Exercise description:
Count the lines below that hold the word "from" and say how many, with no other text.

Segment Open

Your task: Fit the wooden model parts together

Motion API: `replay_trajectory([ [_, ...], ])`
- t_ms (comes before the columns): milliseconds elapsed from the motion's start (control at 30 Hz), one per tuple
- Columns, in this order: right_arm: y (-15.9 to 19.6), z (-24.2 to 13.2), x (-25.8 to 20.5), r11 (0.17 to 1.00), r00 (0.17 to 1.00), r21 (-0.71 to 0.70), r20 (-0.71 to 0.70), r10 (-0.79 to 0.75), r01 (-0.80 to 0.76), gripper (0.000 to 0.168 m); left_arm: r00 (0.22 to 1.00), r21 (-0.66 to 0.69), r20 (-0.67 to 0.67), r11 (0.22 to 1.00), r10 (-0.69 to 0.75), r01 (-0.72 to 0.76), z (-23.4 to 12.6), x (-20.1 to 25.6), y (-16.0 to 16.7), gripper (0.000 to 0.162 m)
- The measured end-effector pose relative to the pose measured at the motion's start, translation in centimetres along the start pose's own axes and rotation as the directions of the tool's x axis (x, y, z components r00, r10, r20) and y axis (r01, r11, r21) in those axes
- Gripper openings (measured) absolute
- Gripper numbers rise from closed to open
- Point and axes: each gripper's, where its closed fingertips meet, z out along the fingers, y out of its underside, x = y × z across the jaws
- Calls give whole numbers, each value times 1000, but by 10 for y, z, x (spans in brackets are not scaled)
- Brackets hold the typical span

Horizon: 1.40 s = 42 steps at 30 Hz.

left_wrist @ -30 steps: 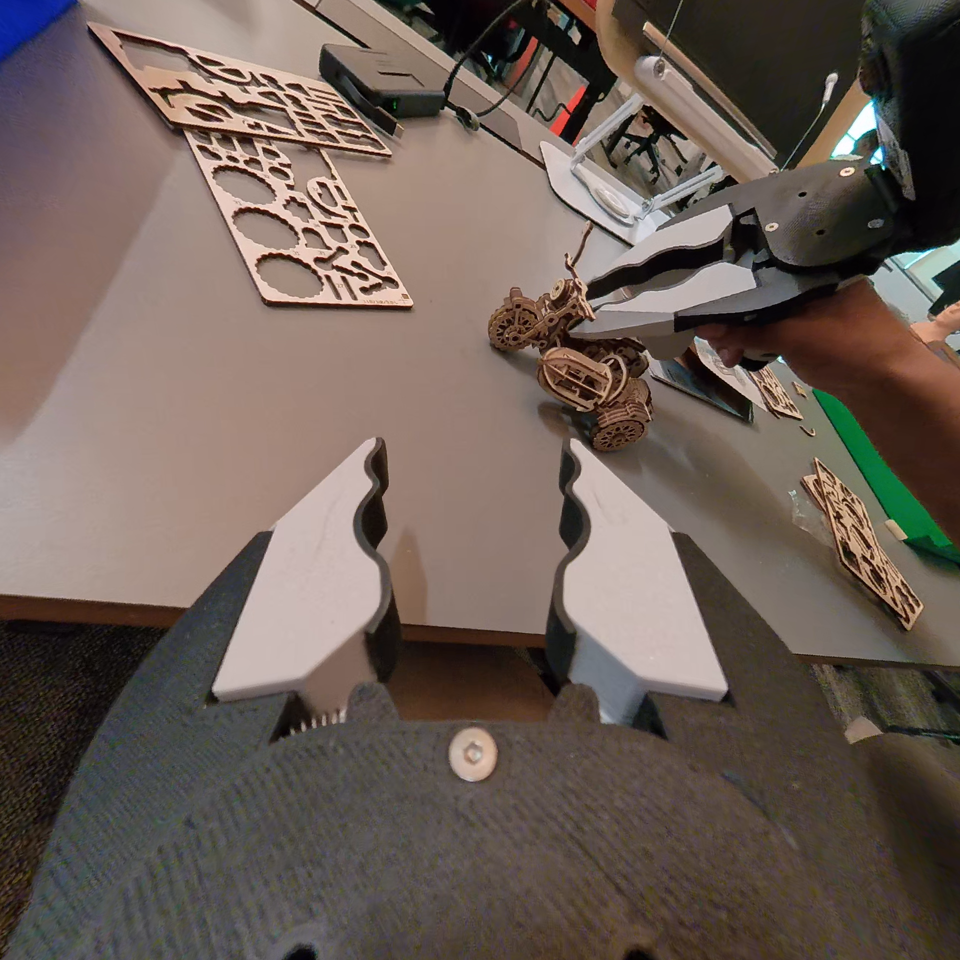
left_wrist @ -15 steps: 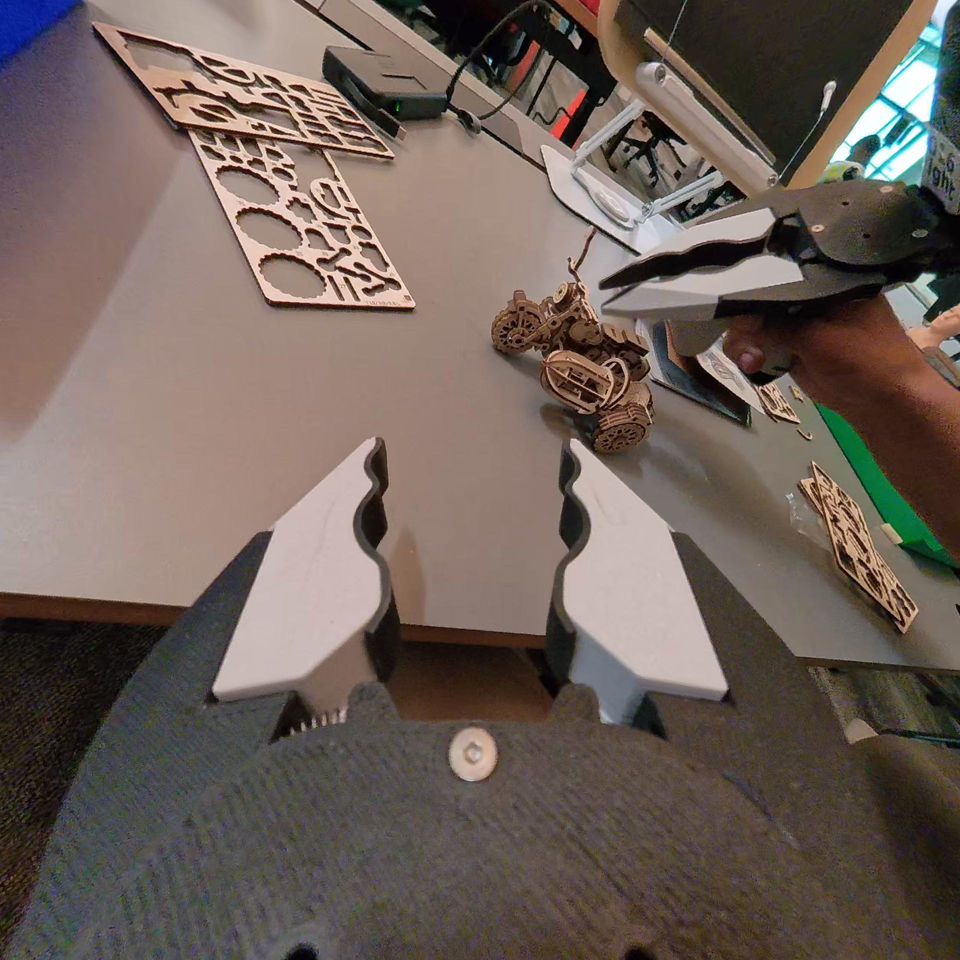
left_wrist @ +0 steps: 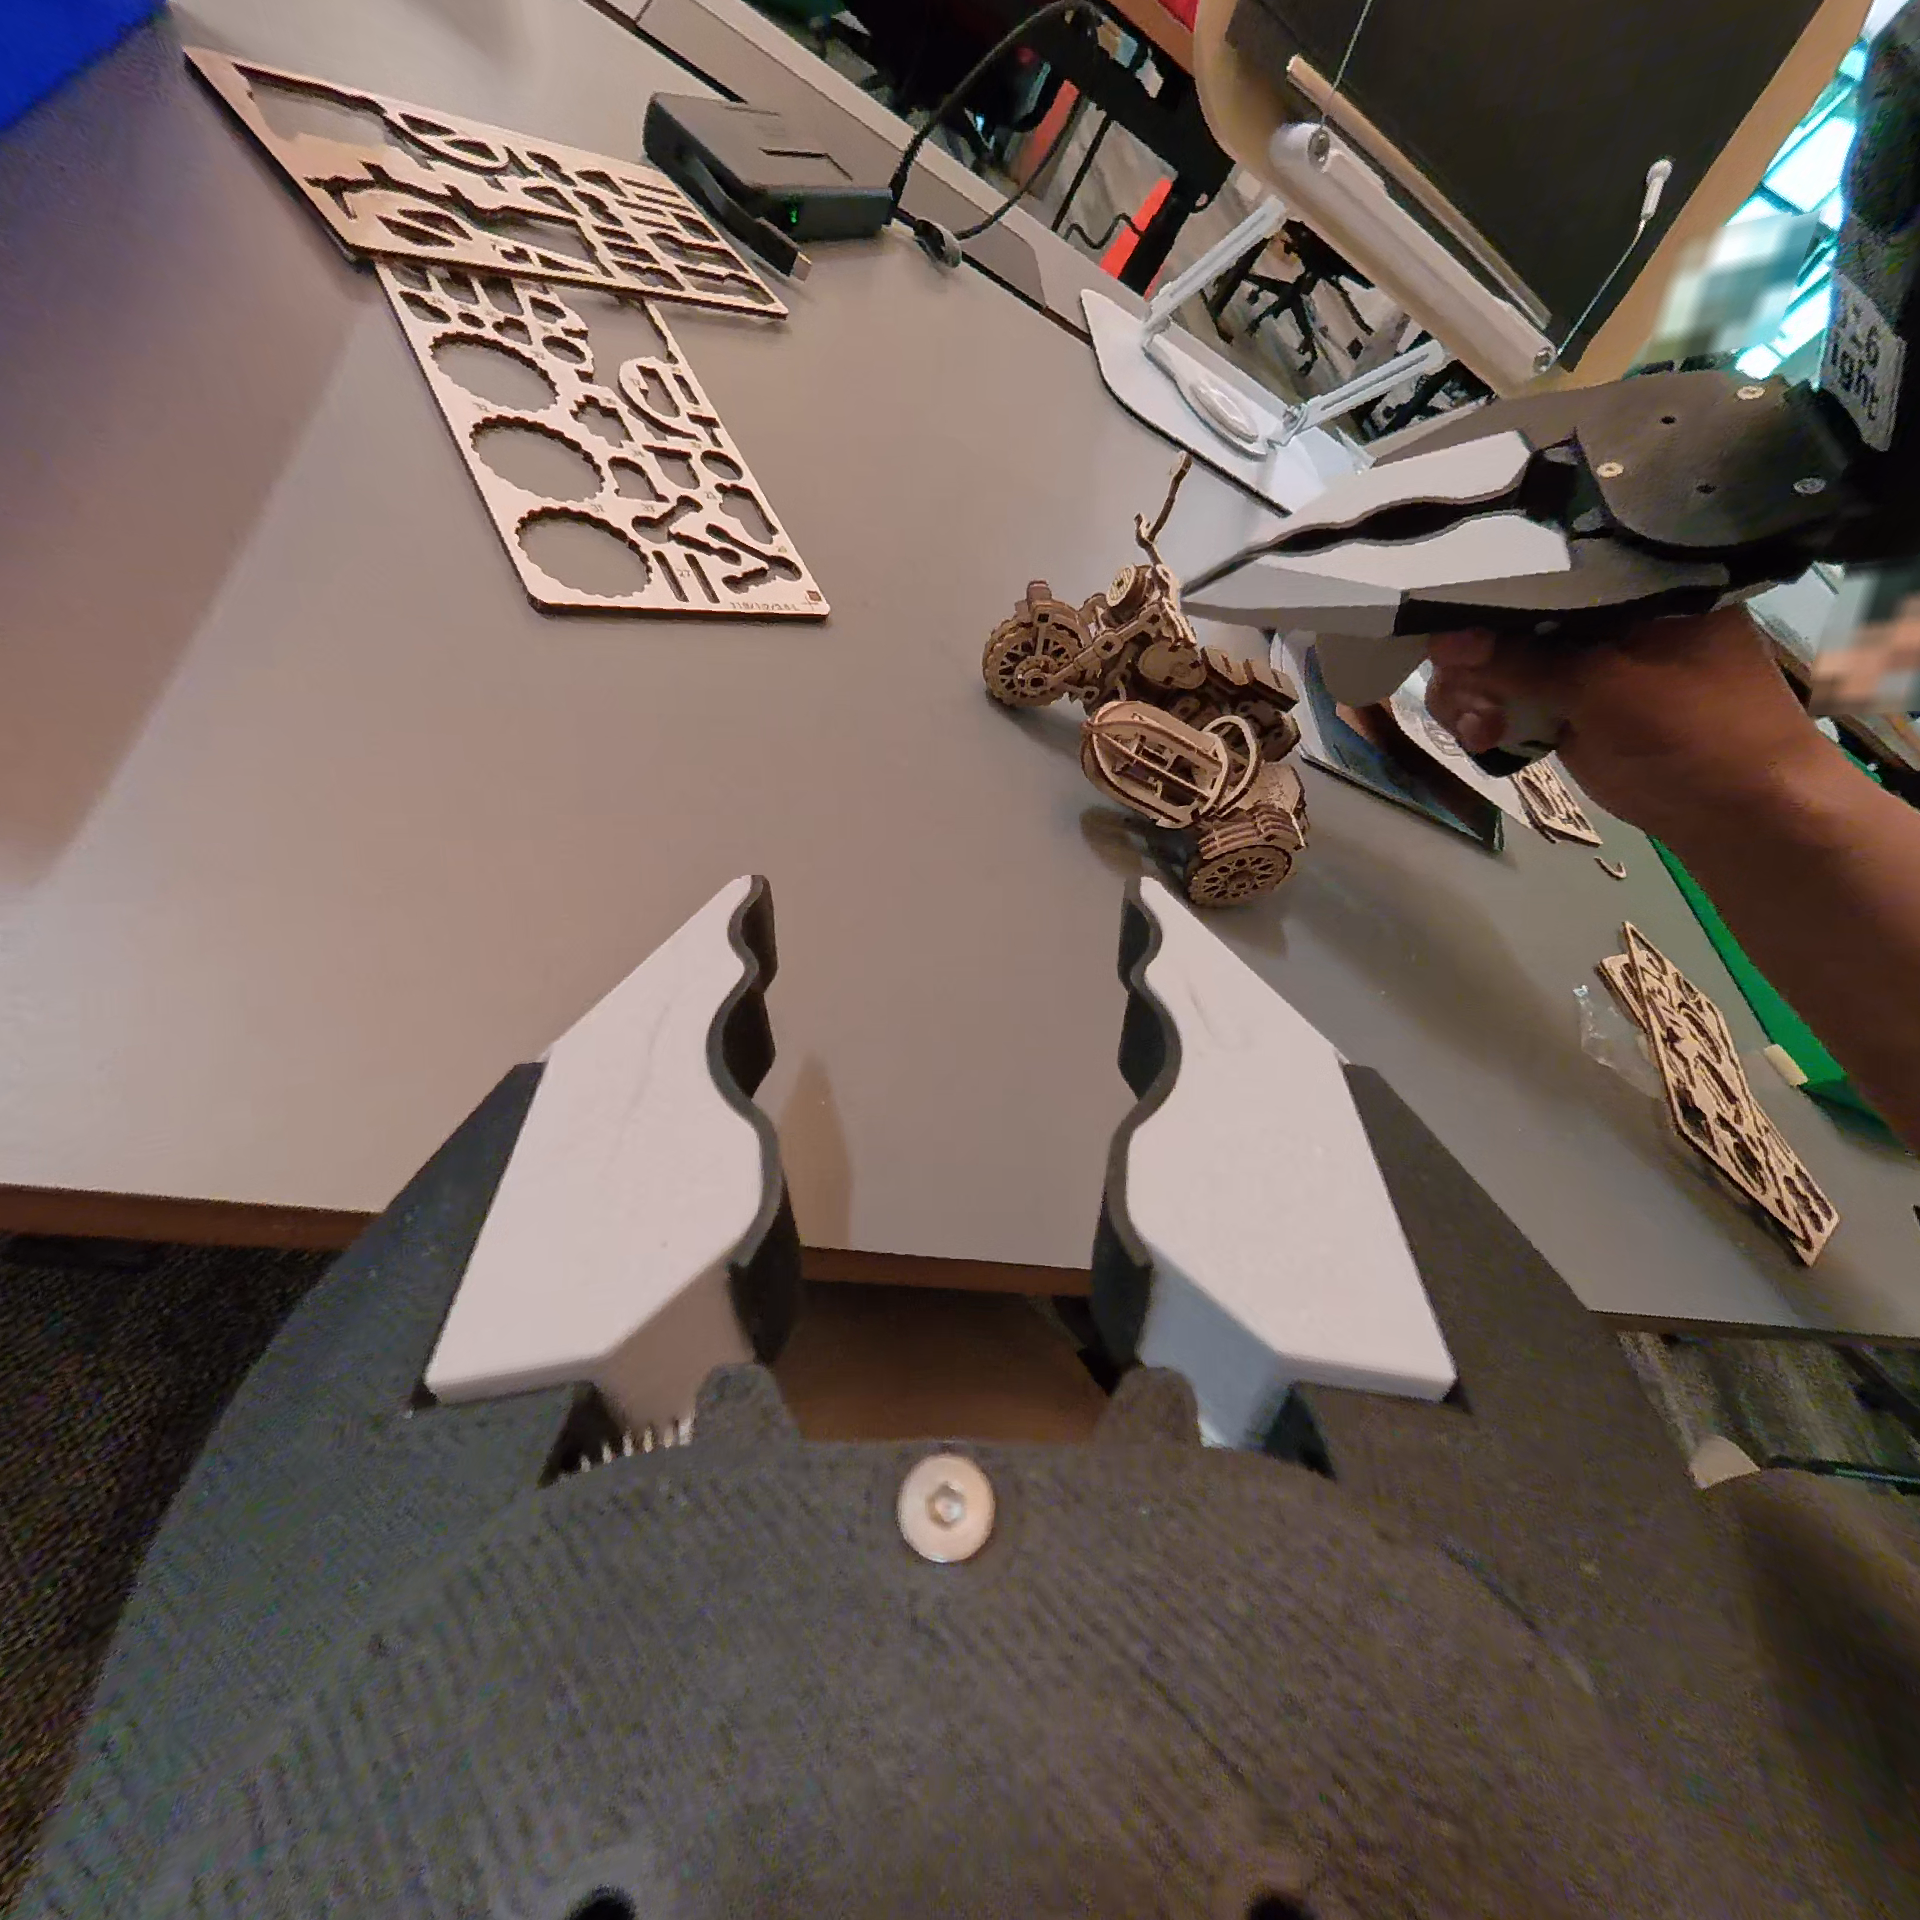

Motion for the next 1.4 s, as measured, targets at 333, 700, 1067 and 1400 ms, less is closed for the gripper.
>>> replay_trajectory([
  [333, 0, -6, 2, 1000, 1000, 13, -12, 8, -8, 0, 1000, -1, 0, 1000, -1, 1, 0, 0, 0, 66],
  [700, 7, -7, 1, 998, 999, 24, -1, 52, -52, 0, 1000, -3, 1, 1000, 6, -6, 0, 1, 1, 66],
  [1067, 11, -8, 0, 998, 998, 12, 0, 61, -61, 0, 1000, -3, 3, 1000, 7, -7, 1, 1, 1, 66],
  [1400, 18, -26, 5, 999, 998, -8, -43, 45, -45, 8, 1000, -5, 3, 1000, 16, -16, 0, 2, 1, 66],
])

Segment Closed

Answer area:
2